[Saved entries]

* * * * *

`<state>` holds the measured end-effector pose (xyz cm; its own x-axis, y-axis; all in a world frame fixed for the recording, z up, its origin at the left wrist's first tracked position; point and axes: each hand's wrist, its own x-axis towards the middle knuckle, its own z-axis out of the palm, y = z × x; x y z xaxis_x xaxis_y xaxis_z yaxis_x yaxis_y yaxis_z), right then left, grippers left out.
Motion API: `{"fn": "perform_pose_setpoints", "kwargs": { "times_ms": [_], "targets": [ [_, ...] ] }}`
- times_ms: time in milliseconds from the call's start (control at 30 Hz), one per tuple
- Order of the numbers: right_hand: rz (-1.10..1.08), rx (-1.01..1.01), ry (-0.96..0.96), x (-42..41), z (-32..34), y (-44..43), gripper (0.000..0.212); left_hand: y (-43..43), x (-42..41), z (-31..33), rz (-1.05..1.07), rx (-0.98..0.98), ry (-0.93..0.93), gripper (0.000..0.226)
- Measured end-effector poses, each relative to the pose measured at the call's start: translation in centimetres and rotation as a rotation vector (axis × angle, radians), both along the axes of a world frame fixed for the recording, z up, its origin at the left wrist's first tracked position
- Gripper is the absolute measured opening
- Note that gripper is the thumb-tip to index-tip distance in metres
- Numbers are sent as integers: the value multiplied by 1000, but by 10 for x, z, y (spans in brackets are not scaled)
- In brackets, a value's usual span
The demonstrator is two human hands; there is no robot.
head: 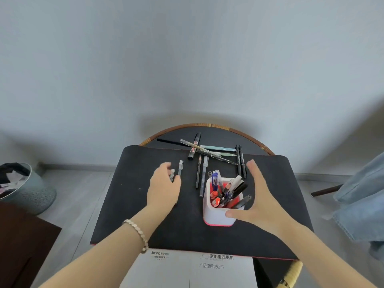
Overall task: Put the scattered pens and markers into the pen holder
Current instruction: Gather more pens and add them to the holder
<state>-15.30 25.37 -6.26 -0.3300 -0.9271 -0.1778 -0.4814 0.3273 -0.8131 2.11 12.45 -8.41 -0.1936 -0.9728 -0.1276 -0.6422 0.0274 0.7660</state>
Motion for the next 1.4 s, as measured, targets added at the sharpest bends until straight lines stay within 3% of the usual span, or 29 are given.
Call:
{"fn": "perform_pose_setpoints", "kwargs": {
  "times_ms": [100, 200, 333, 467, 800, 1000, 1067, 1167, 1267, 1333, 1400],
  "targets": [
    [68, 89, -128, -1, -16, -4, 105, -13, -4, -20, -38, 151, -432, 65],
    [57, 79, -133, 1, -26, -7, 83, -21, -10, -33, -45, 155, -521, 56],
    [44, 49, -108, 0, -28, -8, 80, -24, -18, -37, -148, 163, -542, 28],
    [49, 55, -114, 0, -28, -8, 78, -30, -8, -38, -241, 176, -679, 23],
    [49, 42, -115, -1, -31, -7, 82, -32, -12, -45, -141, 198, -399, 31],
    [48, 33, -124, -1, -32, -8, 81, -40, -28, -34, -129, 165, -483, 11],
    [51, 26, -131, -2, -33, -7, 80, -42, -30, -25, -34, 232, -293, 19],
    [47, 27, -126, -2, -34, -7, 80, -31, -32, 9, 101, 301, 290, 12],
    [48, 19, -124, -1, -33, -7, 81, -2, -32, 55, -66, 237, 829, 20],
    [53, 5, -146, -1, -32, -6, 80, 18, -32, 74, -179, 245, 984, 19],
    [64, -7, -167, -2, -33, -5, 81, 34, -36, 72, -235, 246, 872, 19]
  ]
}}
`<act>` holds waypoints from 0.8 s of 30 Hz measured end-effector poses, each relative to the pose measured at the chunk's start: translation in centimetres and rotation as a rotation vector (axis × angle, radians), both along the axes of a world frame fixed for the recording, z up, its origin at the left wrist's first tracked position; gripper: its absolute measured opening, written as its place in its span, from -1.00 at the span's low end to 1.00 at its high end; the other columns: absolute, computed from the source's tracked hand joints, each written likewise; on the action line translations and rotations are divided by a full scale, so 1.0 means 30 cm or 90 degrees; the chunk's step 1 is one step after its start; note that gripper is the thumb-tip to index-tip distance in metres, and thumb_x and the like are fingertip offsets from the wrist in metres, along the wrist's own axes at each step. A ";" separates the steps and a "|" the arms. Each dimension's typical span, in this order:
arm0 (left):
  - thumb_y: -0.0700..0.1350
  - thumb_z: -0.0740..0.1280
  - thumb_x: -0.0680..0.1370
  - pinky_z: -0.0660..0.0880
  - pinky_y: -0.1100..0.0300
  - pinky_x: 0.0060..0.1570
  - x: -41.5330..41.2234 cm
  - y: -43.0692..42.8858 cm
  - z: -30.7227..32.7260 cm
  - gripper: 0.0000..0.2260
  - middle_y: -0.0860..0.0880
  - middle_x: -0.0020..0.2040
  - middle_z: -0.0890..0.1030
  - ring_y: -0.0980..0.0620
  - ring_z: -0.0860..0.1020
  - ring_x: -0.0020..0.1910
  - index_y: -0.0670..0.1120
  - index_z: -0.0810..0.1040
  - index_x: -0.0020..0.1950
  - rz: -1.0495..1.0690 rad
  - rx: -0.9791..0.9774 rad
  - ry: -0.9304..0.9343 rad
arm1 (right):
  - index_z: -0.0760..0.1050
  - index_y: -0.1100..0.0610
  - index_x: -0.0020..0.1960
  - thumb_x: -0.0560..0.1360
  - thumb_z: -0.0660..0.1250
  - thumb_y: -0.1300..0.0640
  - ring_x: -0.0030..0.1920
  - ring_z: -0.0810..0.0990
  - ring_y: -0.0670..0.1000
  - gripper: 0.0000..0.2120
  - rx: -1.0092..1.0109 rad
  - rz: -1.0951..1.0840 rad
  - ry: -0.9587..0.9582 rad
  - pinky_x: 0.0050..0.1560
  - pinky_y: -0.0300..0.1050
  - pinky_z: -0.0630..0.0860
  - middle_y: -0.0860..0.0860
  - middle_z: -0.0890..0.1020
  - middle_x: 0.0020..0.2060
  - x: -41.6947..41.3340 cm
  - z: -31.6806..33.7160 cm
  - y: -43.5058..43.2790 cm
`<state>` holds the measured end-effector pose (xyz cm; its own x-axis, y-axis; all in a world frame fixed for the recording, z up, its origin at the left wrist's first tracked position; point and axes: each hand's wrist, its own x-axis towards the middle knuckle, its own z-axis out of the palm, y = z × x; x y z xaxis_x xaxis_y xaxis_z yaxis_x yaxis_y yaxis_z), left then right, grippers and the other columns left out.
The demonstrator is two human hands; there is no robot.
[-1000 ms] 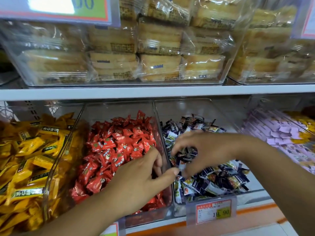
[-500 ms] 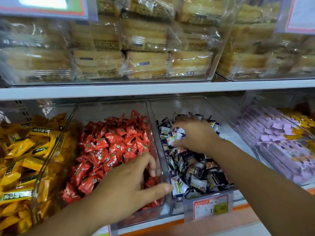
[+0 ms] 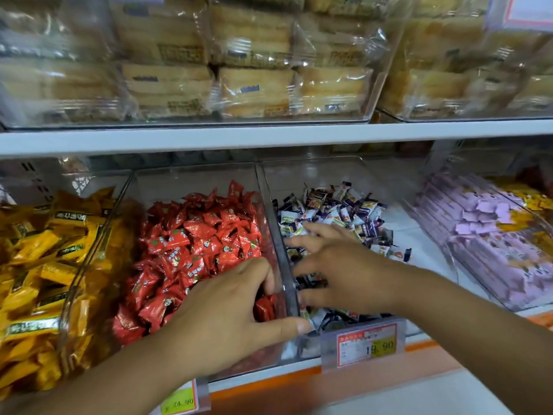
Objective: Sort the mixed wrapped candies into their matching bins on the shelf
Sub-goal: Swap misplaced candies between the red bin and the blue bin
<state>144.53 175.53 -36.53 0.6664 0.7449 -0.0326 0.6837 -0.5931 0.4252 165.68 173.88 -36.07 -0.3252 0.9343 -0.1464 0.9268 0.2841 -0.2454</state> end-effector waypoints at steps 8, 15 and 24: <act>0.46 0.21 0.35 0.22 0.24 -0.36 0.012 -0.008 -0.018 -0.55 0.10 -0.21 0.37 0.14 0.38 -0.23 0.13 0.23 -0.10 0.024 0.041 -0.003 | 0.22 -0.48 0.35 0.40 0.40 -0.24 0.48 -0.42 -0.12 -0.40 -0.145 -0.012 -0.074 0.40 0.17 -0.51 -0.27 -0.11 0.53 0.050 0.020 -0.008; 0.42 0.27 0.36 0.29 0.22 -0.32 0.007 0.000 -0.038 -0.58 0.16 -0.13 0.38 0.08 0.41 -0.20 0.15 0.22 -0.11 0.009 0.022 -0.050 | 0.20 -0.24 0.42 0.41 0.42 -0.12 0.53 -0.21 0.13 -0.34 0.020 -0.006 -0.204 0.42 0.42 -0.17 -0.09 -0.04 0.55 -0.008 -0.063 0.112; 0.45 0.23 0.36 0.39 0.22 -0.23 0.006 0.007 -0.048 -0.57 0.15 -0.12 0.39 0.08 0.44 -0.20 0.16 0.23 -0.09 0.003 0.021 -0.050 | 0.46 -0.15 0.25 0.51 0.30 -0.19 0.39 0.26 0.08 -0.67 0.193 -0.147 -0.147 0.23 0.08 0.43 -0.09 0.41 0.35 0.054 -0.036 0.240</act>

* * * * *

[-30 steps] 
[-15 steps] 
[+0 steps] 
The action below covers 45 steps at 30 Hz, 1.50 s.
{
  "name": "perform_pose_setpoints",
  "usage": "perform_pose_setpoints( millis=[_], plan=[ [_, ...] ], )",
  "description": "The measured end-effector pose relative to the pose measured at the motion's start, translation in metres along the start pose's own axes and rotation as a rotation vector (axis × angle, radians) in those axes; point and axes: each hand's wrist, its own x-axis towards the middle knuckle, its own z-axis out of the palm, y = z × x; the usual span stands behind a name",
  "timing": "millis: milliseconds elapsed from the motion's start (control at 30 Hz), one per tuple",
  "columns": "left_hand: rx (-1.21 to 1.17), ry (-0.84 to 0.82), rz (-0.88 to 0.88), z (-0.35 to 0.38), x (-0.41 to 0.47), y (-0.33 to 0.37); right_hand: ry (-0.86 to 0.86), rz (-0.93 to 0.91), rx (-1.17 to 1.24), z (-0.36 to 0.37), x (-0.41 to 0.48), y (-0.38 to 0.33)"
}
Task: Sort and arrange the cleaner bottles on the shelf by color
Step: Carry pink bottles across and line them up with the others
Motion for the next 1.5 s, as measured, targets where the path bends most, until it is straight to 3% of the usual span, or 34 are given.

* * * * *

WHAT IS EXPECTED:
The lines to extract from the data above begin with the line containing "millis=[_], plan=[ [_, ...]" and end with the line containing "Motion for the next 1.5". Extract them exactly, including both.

SOLUTION:
  "usage": "perform_pose_setpoints( millis=[_], plan=[ [_, ...] ], )",
  "description": "The measured end-effector pose relative to the pose measured at the motion's start, translation in metres along the start pose's own axes and rotation as a rotation vector (axis × angle, radians) in those axes; point and axes: each hand's wrist, its own x-axis towards the middle knuckle, its own z-axis out of the palm, y = z × x; the usual span stands behind a name",
  "timing": "millis: milliseconds elapsed from the motion's start (control at 30 Hz), one per tuple",
  "columns": "left_hand: rx (-1.21 to 1.17), ry (-0.84 to 0.82), rz (-0.88 to 0.88), z (-0.35 to 0.38), x (-0.41 to 0.47), y (-0.33 to 0.37); right_hand: ry (-0.86 to 0.86), rz (-0.93 to 0.91), rx (-1.17 to 1.24), z (-0.36 to 0.37), x (-0.41 to 0.48), y (-0.38 to 0.33)"
}
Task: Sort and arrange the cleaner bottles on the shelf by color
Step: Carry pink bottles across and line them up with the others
Motion for the next 1.5 s, as measured, targets where the path bends most, until it is straight to 3% of the usual span, or 34 are given.

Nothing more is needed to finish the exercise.